# Worst feeling EVER.



## AnnieHuley (Mar 27, 2013)

My camera (Canon 5D) is at the post office in my town, RIGHT NOW. I know exactly where it is, and it's not here yet... I have been refreshing the tracking page nonstop for hours.

This is literally the worst feeling ever! Waiting for new toys time moves 87x slower, at least.

Does anyone else feel my pain?


----------



## Mach0 (Mar 27, 2013)

I was like that for my d700. My d90 came the next day and the d700 was constantly checking on lol. ( even though it was only 2 days I think)


----------



## AnnieHuley (Mar 27, 2013)

OMGOSH OMGOSH OMGOSH the status changed to "out for delivery"


----------



## Mully (Mar 27, 2013)

Remember the expression "a watched pot never boils"  I had a lens coming a few weeks ago and it shipped late and fedex had snow so more delay then when it was delivered I was not home and it needed a signature so 2 more days....yes I feel your pain.


----------



## AnnieHuley (Mar 27, 2013)

Mully said:


> Remember the expression "a watched pot never boils"  I had a lens coming a few weeks ago and it shipped late and fedex had snow so more delay then when it was delivered I was not home and it needed a signature so 2 more days....yes I feel your pain.



YOU WIN. That's terrible awful horrible!!!!!


----------



## jwbryson1 (Mar 27, 2013)

AnnieHuley said:


> "out for delivery"



My 3 favorite words....right behind "nice winning ticket."  :mrgreen:


----------



## mishele (Mar 27, 2013)

lol Have fun w/ your new toy!!


----------



## Mully (Mar 27, 2013)

AnnieHuley said:


> OMGOSH OMGOSH OMGOSH the status changed to "out for delivery"
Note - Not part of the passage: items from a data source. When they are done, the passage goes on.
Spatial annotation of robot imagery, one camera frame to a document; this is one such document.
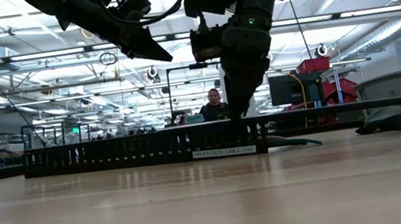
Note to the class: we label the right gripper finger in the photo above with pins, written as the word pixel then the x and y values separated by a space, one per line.
pixel 241 90
pixel 263 73

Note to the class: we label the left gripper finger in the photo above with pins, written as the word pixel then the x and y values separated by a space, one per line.
pixel 155 53
pixel 133 39

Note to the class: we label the black duct cover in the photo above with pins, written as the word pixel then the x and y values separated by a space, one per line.
pixel 341 108

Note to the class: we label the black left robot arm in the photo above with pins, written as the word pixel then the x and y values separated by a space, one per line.
pixel 47 2

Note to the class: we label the black monitor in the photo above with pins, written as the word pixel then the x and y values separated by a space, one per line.
pixel 288 90

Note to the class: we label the person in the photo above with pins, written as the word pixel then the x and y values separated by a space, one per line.
pixel 216 110

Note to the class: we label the small red bin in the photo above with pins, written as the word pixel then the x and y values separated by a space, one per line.
pixel 314 65

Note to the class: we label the teal bin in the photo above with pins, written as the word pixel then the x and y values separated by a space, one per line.
pixel 194 119

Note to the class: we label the long ceiling light bar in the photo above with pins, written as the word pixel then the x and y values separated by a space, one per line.
pixel 301 20

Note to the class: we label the large red bin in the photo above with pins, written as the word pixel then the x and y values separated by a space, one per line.
pixel 343 90

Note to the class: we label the grey office chair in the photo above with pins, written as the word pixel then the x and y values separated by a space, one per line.
pixel 389 87

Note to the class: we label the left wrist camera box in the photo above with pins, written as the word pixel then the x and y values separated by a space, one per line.
pixel 136 5

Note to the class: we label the black gantry frame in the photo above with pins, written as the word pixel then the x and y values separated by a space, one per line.
pixel 198 65

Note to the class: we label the black aluminium table frame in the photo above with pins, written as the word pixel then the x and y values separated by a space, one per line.
pixel 305 130

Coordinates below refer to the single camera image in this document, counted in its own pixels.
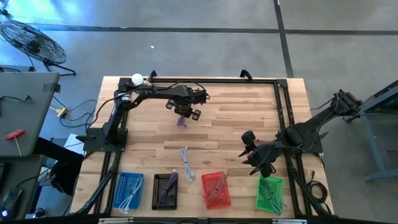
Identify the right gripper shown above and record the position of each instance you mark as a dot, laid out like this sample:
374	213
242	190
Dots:
264	152

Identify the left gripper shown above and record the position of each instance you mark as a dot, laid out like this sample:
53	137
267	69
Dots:
189	98

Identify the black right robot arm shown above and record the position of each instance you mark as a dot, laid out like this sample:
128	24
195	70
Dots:
311	127

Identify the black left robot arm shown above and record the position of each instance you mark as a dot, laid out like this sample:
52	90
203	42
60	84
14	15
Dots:
118	115

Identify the green plastic basket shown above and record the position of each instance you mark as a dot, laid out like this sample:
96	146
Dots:
259	202

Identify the white bulb lamp brass base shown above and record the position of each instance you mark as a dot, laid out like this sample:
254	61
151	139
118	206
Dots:
137	79

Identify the red plastic basket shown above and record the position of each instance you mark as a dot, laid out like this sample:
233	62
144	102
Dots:
206	199

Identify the black plastic basket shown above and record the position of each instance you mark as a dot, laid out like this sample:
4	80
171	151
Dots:
172	199

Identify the blue plastic basket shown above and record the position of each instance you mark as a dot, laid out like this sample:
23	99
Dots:
119	186

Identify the yellow power plug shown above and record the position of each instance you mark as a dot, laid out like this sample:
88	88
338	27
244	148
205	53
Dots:
61	112

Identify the grey tape strip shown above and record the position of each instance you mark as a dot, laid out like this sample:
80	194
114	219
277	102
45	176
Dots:
51	88

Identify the black chair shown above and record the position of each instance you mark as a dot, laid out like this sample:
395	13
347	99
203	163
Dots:
65	174

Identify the grey side table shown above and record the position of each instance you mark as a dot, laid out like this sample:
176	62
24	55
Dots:
25	115

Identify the black floor fan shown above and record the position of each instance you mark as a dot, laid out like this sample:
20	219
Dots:
32	43

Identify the black computer mouse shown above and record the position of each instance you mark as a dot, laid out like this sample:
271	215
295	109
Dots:
11	199

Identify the black aluminium table frame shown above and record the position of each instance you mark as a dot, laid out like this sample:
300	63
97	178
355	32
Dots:
233	80

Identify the blue-grey metal table frame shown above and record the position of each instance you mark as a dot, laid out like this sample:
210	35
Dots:
371	146

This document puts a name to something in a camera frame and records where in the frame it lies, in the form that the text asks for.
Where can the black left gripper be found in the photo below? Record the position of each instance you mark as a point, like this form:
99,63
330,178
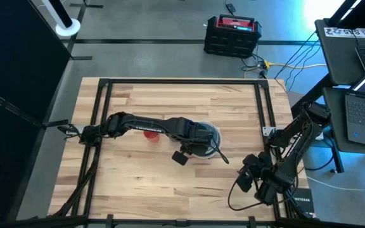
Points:
196,136

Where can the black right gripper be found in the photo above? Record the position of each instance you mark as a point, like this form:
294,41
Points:
263,176

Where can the grey-blue plastic bowl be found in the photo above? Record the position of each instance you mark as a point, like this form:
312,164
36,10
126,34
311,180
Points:
211,126

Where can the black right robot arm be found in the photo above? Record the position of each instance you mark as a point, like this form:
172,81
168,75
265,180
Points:
296,149

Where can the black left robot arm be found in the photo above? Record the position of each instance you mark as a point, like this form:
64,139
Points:
151,125

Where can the orange plastic cup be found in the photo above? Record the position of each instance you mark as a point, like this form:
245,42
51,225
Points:
151,136

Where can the black Netgear box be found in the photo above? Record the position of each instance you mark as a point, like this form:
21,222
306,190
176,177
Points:
304,201

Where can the red black power station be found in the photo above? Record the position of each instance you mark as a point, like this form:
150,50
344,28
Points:
233,41

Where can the open grey laptop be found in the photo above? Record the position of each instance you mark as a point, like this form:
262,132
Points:
364,120

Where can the black floor tape strip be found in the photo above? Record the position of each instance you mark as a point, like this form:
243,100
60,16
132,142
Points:
138,41

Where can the black desk with white label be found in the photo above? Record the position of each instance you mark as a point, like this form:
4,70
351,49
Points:
337,60

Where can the small black power adapter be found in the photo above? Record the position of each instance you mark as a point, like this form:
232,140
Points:
231,7

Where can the white printed label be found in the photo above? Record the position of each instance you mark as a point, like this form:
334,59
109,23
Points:
347,32

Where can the white round floor stand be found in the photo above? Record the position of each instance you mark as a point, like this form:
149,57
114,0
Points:
68,30

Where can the black partition panel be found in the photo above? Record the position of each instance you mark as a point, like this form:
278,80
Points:
11,79

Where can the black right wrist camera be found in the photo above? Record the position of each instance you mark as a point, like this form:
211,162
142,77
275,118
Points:
244,182

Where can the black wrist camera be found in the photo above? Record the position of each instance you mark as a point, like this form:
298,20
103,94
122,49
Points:
244,182
180,158

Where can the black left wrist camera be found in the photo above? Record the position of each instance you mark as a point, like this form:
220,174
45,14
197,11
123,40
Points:
180,158

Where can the black aluminium table frame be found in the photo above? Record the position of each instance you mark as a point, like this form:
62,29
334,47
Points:
182,81

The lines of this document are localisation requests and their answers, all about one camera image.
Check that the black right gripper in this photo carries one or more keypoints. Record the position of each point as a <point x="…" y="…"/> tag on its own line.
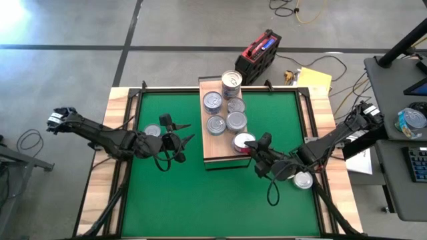
<point x="277" y="165"/>

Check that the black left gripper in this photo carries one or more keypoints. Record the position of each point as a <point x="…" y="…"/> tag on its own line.
<point x="170" y="143"/>

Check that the red-label seafood can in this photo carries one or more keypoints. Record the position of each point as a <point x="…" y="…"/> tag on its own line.
<point x="241" y="138"/>

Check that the blue-label silver-lid can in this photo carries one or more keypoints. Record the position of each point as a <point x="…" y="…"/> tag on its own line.
<point x="216" y="125"/>

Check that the blue fish-print seafood can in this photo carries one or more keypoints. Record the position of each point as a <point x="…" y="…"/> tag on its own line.
<point x="212" y="100"/>

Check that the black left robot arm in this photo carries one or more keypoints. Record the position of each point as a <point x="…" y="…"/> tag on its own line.
<point x="100" y="135"/>

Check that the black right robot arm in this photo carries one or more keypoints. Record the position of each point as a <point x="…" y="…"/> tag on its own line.
<point x="333" y="136"/>

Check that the yellow power plug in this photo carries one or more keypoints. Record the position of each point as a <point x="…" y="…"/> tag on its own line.
<point x="289" y="76"/>

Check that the green table mat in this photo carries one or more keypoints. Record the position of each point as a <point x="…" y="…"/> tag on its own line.
<point x="200" y="220"/>

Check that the red and black tool case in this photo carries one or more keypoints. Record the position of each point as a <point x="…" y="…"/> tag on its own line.
<point x="257" y="60"/>

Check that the yellow paper pad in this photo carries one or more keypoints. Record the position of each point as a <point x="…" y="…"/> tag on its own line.
<point x="313" y="79"/>

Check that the white paper sheet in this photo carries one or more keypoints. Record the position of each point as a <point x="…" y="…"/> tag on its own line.
<point x="362" y="165"/>

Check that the black desk support bar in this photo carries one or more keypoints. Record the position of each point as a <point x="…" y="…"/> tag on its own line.
<point x="367" y="143"/>

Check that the grey desk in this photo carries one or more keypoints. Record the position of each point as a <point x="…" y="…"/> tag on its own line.
<point x="387" y="93"/>
<point x="393" y="186"/>

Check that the black metal stand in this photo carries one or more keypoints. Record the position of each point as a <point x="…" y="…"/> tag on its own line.
<point x="30" y="160"/>

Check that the colourful-label can with silver lid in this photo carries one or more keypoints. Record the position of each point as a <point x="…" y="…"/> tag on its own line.
<point x="412" y="120"/>

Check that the black keyboard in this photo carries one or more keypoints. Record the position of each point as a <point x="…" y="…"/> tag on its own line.
<point x="418" y="165"/>

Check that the black tablet screen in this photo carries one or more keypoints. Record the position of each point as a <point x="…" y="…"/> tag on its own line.
<point x="418" y="89"/>

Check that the black monitor pole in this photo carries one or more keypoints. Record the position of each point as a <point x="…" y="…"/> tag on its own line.
<point x="400" y="46"/>

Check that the wooden shelf with black frame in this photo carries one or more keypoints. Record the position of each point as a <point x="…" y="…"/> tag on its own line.
<point x="213" y="148"/>

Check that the black table frame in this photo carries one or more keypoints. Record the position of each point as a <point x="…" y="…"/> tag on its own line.
<point x="173" y="90"/>

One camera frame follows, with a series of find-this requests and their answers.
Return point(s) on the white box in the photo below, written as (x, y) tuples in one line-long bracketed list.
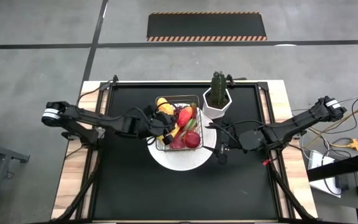
[(317, 161)]

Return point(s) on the white hexagonal plant pot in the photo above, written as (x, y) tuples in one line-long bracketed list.
[(211, 112)]

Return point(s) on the black hazard-striped floor mat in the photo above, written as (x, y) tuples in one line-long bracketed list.
[(207, 26)]

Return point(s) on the yellow orange mango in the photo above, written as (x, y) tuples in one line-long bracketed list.
[(165, 108)]

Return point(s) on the small red tag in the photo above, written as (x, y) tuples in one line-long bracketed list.
[(266, 162)]

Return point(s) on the yellow power plug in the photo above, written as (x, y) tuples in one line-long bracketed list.
[(354, 144)]

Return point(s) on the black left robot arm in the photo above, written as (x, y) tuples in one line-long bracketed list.
[(98, 118)]

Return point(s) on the black table mat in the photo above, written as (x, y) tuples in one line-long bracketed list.
[(166, 205)]

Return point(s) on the red chili pepper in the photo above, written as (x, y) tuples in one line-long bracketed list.
[(194, 110)]

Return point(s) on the purple grape bunch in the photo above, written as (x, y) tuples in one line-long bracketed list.
[(176, 112)]

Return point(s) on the white round plate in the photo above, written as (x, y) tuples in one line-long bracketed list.
[(182, 161)]

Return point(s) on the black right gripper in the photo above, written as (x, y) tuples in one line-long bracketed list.
[(230, 140)]

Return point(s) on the black power adapter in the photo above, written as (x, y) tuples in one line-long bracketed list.
[(342, 182)]

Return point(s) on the red apple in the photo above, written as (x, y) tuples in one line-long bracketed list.
[(192, 139)]

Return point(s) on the black side table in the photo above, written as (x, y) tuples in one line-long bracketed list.
[(337, 168)]

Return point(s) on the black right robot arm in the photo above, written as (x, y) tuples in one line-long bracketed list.
[(291, 124)]

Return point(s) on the green cactus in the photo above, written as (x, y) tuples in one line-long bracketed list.
[(218, 88)]

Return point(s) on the red orange mango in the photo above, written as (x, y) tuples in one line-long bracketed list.
[(185, 115)]

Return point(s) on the yellow banana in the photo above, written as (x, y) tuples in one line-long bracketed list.
[(175, 130)]

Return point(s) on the pink dragon fruit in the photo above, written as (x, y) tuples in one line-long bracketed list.
[(178, 143)]

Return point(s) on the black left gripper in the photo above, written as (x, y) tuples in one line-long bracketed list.
[(157, 123)]

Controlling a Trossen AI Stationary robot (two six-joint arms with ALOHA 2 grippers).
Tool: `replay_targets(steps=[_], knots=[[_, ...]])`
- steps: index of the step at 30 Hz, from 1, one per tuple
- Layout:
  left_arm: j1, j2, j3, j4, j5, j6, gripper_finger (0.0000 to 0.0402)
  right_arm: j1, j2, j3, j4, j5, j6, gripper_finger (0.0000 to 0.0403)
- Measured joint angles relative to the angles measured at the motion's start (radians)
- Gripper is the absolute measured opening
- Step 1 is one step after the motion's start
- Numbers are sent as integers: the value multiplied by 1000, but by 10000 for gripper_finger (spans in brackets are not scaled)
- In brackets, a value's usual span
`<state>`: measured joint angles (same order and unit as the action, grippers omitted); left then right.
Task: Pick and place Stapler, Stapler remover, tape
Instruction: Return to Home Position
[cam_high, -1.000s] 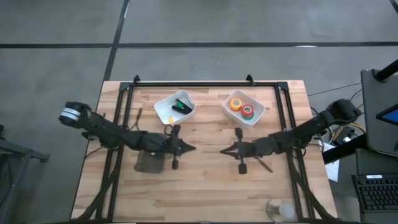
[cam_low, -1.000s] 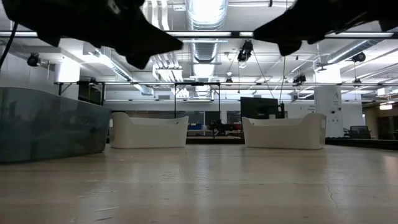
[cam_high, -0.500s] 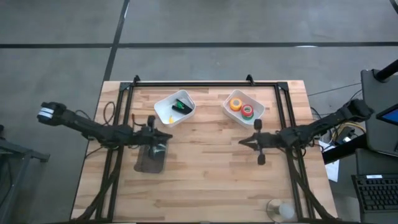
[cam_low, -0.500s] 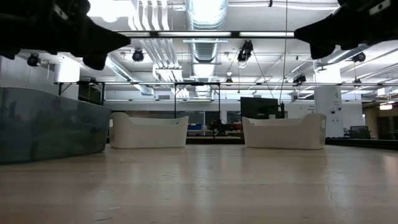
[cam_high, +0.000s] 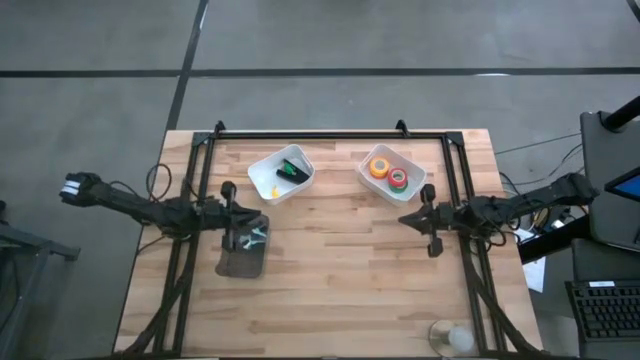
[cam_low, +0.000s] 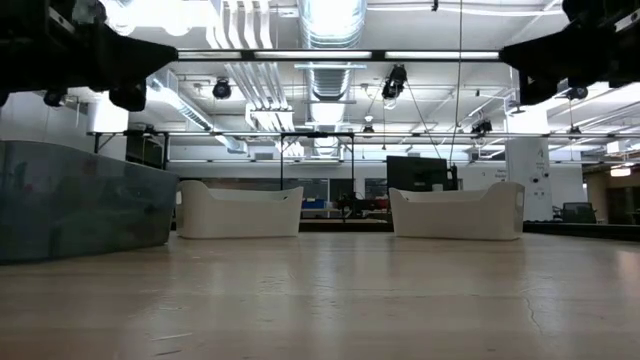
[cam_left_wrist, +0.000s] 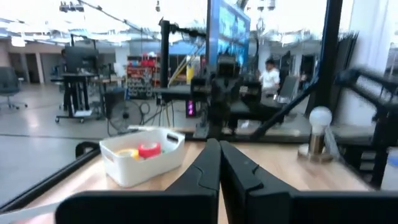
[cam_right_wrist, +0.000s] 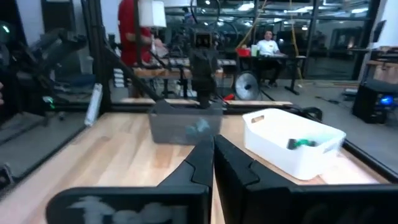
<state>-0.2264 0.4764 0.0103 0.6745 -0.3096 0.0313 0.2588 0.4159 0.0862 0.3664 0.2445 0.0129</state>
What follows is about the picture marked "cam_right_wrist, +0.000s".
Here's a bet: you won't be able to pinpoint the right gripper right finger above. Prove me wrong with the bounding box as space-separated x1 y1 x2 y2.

It's going to be a long day ....get a good book


----------



## AnnieHuley (Mar 27, 2013)

jwbryson1 said:


> AnnieHuley said:
> 
> 
> > "out for delivery"
> ...



I prefer "delivered," but I'm pretty happy with out for delivery! Wish I was on a shorter mail route... Need to put in a movie or something and maybe it will be here by the time the movie ends.


----------



## AnnieHuley (Mar 27, 2013)

mishele said:


> lol Have fun w/ your new toy!!


 THANK YOU. I'm sure I'll post some photos here before too long


----------



## AnnieHuley (Mar 27, 2013)

Mully said:


> AnnieHuley said:
> 
> 
> > OMGOSH OMGOSH OMGOSH the status changed to "out for delivery"
> ...



Good idea...


----------



## Rocketman1978 (Mar 27, 2013)

I know how you feel, though not for a 5D but a 7D. Worst thing is I had to leave before it was delivered, left notes at both doors authorizing a drop, wondered all night while out with my wife and friends whether the delivery man was going to accept my post-it notes as auth including the worry of leaving a $1250 body on my porch unattended, lol. I downloaded the UPS iOS app, tracked it all day, then almost subscribed to the $40 annual service where I can specify instructions for the delivery man. All in all I got home, there she was and I was happy, still am.  

Good luck, congrats and enjoy!


----------



## mishele (Mar 27, 2013)

Did you get it?!!


----------



## Derrel (Mar 27, 2013)

Sounds like my last purchase from Adorama...days and days of," Where the Efff **IS** that damned tripod!?!?!?!?" Gack!


----------



## Majeed Badizadegan (Mar 27, 2013)

Derrel said:


> Sounds like my last purchase from Adorama...days and days of," Where the Efff **IS** that damned tripod!?!?!?!?" Gack!



Is Gack a city in France?


----------



## AnnieHuley (Mar 27, 2013)

First Pictures on new camera! by Annie Huley, on Flickr

I AM IN LOVE


----------



## Mully (Mar 27, 2013)

See good things are worth waiting for!!


----------



## dbvirago (Mar 27, 2013)

Whew! You had me worried with 'at the post office.' The post office?!?


----------



## Benco (Mar 27, 2013)

AnnieHuley said:


> jwbryson1 said:
> 
> 
> > AnnieHuley said:
> ...



You wouldn't be so happy if the status is "delivered" but you don't have it...now THAT is the worst feeling.


----------



## AnnieHuley (Mar 27, 2013)

Benco said:


> AnnieHuley said:
> 
> 
> > jwbryson1 said:
> ...



...touche!


----------



## TCampbell (Mar 28, 2013)

You could be waiting on a telescope.  That's even worse... when it finally does deliver, it's cloudy.  Then you have to wait several more days (or sometimes weeks) for the sky to clear.  I've been there.

Gratz on your camera!


----------



## nonamexx (Mar 28, 2013)

What about going out and buying from a shop? That's what I did recently after comparing prices online, it didn't really work out cheaper to buy online. But of course, you get more choice online with the prices generally.


----------



## TheBiles (Mar 29, 2013)

No, the worst feeling ever is dropping your camera right before a big event and only getting an error when you try to turn it on.  Thankfully, Canon has extremely fast repair services.


----------



## jwbryson1 (Mar 29, 2013)

TheBiles said:


> the worst feeling ever is dropping your camera right before a big event and only getting an error when you try to turn it on.




Oooo!!!  That sounds like fun!


----------



## Justman1020 (Mar 29, 2013)

I would agree worst feeling would be dropping camera.


----------



## DorkSterr (Mar 29, 2013)

Congrats!


----------